_Action item_.
If a line below contains "blue", add it to your tally, then answer with the tally alone.

Data records:
+===+
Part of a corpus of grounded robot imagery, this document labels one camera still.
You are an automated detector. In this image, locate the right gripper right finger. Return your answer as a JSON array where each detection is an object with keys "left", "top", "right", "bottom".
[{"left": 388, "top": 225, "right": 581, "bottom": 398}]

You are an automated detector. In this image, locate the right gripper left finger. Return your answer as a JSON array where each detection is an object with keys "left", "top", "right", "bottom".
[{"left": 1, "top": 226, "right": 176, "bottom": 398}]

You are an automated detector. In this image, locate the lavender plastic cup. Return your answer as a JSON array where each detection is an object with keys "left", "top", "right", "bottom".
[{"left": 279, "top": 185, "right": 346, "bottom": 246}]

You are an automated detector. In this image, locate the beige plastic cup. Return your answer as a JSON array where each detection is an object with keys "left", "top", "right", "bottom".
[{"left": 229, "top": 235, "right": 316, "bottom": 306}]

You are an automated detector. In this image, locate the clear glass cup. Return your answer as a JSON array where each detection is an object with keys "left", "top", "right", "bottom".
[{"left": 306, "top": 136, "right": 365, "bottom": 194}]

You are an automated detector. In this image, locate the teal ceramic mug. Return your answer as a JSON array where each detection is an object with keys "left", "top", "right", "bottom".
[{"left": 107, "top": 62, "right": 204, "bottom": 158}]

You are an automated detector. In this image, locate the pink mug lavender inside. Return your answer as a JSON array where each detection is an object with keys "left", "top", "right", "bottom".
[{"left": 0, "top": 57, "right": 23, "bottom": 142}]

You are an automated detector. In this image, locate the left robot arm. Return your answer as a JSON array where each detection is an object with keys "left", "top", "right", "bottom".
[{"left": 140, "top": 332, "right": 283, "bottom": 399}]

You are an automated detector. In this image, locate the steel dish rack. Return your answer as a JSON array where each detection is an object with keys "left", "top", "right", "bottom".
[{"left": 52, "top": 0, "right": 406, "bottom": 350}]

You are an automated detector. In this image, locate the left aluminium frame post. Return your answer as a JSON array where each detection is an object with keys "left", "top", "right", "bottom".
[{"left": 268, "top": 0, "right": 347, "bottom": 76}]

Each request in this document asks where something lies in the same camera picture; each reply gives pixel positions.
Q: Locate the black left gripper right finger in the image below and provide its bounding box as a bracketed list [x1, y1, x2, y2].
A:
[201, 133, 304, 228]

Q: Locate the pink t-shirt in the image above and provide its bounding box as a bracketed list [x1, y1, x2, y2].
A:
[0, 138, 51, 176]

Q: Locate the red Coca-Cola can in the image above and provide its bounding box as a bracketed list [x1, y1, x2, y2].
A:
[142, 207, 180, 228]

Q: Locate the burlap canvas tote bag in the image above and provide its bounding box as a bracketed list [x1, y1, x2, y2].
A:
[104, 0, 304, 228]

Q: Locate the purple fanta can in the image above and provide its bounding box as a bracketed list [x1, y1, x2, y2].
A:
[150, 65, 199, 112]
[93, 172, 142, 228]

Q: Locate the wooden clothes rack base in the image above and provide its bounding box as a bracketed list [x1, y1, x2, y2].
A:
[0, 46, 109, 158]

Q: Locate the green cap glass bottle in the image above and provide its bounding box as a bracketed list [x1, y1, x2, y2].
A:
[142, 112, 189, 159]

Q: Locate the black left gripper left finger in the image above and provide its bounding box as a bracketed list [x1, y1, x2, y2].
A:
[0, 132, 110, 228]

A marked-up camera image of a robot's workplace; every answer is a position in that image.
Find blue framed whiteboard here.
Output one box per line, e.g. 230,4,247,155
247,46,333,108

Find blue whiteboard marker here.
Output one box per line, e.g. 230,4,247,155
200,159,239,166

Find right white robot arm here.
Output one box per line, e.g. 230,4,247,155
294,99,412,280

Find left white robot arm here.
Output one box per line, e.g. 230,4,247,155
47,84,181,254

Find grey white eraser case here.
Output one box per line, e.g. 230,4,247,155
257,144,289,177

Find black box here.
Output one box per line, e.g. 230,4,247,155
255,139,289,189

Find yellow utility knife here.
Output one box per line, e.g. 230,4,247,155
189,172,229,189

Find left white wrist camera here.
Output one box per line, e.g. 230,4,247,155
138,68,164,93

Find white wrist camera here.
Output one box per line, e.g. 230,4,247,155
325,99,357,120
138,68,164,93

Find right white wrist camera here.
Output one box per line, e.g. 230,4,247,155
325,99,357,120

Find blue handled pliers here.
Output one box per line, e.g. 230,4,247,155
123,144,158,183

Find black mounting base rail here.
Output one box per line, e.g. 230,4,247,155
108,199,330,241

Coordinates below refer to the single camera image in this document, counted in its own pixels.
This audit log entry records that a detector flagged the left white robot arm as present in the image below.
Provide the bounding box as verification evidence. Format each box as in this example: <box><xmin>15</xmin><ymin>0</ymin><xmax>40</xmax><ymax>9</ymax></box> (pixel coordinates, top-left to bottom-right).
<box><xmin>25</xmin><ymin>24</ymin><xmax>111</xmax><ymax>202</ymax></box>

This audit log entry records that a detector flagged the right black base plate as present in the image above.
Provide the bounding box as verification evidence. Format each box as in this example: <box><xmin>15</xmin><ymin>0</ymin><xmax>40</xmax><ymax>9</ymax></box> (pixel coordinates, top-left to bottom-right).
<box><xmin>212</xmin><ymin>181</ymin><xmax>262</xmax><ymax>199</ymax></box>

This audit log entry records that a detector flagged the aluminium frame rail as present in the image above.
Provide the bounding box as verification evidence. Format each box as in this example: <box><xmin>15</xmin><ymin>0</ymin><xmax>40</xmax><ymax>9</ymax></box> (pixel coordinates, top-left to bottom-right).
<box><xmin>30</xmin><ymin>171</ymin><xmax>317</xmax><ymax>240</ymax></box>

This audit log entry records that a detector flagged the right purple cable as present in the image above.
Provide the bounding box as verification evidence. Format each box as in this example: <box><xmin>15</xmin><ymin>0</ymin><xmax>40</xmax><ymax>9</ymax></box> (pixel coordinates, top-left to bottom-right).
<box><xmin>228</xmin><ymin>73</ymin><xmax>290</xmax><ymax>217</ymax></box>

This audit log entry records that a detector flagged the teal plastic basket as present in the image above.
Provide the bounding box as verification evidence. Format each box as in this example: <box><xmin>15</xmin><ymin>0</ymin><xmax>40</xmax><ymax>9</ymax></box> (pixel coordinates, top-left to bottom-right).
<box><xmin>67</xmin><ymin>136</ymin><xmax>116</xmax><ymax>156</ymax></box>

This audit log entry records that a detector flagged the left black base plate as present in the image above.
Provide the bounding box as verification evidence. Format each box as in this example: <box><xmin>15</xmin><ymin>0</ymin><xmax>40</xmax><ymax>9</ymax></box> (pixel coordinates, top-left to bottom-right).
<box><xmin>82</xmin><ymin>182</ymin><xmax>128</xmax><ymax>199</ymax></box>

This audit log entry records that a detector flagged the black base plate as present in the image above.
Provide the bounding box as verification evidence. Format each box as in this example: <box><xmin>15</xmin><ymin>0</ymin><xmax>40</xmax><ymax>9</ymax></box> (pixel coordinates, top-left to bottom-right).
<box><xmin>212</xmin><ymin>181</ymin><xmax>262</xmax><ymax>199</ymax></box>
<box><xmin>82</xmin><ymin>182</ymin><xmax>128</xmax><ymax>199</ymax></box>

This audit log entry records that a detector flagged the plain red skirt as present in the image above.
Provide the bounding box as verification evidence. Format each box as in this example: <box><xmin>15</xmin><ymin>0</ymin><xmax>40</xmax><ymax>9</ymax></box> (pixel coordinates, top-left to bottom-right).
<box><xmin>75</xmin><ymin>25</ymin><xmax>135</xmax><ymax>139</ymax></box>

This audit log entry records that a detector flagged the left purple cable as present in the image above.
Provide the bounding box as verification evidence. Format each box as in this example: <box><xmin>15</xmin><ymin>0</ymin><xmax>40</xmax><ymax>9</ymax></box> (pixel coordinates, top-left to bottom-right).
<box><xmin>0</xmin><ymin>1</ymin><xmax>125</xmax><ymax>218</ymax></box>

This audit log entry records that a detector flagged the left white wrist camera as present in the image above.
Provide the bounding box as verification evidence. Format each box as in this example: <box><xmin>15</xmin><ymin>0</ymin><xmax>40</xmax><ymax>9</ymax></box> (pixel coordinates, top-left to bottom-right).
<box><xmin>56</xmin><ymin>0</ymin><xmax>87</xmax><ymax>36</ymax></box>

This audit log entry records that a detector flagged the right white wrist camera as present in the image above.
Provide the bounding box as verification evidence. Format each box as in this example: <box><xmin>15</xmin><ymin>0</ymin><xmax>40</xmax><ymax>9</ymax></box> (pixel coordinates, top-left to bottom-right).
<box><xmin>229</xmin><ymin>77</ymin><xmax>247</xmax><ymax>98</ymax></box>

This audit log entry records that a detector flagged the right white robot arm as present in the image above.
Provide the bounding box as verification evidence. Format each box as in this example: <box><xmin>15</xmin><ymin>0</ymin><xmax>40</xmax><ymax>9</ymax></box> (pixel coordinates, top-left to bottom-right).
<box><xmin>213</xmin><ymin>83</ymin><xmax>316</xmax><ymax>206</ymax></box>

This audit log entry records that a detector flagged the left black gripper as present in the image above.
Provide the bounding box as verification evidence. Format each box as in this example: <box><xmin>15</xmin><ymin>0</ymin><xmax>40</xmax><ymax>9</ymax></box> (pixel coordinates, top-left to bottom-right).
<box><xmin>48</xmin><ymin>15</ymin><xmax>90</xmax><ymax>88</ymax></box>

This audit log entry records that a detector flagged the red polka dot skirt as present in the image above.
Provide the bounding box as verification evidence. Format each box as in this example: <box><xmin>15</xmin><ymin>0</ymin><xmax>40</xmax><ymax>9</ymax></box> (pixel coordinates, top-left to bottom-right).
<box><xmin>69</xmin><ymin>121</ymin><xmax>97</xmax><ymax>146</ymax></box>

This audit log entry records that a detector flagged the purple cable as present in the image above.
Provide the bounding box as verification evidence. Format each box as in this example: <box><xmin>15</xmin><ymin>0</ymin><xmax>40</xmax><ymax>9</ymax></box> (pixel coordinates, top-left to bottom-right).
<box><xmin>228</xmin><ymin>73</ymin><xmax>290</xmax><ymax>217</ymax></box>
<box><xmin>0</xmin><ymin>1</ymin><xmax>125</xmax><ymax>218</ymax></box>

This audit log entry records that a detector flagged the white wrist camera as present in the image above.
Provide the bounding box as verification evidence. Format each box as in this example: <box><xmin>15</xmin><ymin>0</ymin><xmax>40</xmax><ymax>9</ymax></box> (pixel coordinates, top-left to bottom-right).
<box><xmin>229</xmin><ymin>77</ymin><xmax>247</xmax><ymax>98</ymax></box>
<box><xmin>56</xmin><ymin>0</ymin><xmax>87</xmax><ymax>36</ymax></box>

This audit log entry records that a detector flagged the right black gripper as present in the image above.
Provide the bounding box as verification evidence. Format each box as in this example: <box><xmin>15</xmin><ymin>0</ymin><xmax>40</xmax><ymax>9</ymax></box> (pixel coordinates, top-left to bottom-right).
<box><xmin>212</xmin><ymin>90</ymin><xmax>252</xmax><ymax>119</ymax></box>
+===+
_Output of the exercise_.
3